THE TASK => From the line that contains "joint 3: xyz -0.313" through the line that contains "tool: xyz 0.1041", output every line of the listing below exactly and leave out all the rest.

DATASET EXTRACT =>
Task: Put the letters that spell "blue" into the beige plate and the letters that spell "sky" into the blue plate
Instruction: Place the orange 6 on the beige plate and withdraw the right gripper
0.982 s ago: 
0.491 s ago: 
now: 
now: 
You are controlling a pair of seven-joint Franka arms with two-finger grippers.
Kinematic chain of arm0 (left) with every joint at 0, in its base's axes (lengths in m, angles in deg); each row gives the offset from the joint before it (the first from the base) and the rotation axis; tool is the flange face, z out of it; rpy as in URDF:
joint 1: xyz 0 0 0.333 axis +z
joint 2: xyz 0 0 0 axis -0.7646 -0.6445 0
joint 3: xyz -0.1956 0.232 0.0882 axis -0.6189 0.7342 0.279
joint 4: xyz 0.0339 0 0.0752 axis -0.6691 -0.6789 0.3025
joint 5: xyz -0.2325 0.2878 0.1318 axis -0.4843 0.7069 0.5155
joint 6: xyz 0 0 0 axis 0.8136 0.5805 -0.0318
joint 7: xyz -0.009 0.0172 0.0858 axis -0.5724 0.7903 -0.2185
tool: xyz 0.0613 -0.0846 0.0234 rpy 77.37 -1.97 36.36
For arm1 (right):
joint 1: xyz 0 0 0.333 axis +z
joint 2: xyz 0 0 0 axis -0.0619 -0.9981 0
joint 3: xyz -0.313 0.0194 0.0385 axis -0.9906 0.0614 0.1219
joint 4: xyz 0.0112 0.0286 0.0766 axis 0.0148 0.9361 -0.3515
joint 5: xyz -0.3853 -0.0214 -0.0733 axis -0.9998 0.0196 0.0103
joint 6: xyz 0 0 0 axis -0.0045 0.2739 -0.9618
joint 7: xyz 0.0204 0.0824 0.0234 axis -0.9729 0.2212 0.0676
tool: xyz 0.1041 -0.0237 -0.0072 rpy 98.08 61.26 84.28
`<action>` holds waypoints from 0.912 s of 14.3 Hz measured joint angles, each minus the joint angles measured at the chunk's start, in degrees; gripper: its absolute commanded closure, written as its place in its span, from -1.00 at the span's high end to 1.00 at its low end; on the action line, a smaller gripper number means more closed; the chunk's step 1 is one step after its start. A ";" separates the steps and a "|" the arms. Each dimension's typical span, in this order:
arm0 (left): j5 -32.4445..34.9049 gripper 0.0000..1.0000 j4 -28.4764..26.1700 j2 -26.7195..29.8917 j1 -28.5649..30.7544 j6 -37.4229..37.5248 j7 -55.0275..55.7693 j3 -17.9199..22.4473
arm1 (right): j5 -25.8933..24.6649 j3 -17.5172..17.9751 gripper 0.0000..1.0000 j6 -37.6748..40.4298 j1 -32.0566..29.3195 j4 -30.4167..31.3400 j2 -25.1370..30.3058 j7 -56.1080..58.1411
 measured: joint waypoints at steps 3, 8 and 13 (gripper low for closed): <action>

ANSWER TO THE PROBLEM =>
joint 3: xyz -0.313 0.0194 0.0385 axis -0.9906 0.0614 0.1219
joint 4: xyz 0.0112 0.0286 0.0766 axis 0.0148 0.9361 -0.3515
joint 5: xyz -0.3853 -0.0214 -0.0733 axis -0.9998 0.0196 0.0103
joint 6: xyz 0 0 0 axis -0.0045 0.2739 -0.9618
joint 7: xyz 0.0204 0.0824 0.0234 axis -0.9729 0.2212 0.0676
tool: xyz 0.1041 -0.0237 -0.0072 rpy 98.08 61.26 84.28

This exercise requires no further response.